[Records drawn from a dataset]
= = =
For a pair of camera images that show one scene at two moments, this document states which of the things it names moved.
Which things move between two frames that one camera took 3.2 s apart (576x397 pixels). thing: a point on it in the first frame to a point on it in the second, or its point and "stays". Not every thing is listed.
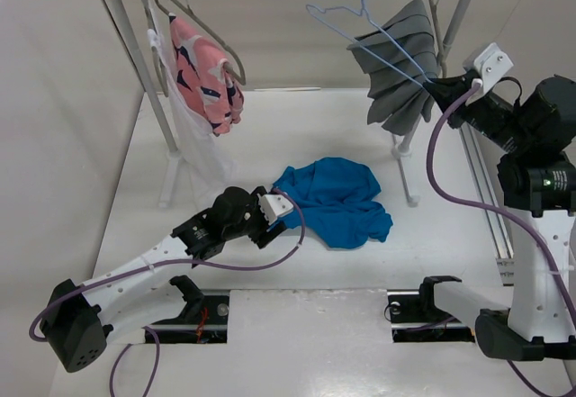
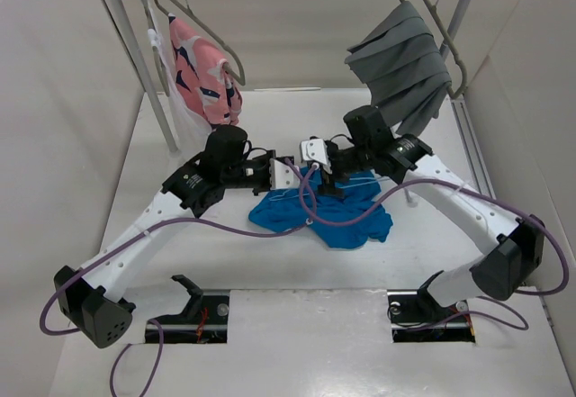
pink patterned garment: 205,77 stays
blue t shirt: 340,203 stays
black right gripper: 445,87 to 328,185
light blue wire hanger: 381,31 to 349,183
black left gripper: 265,230 to 265,158
= = =
■ Problem requirements: Write out exactly the lines that begin at the one containing "blue t shirt: 340,203 stays" and continue through the last line of the data, and only those.

■ Solution to the exercise:
blue t shirt: 340,203 stays
black right gripper: 445,87 to 328,185
light blue wire hanger: 381,31 to 349,183
black left gripper: 265,230 to 265,158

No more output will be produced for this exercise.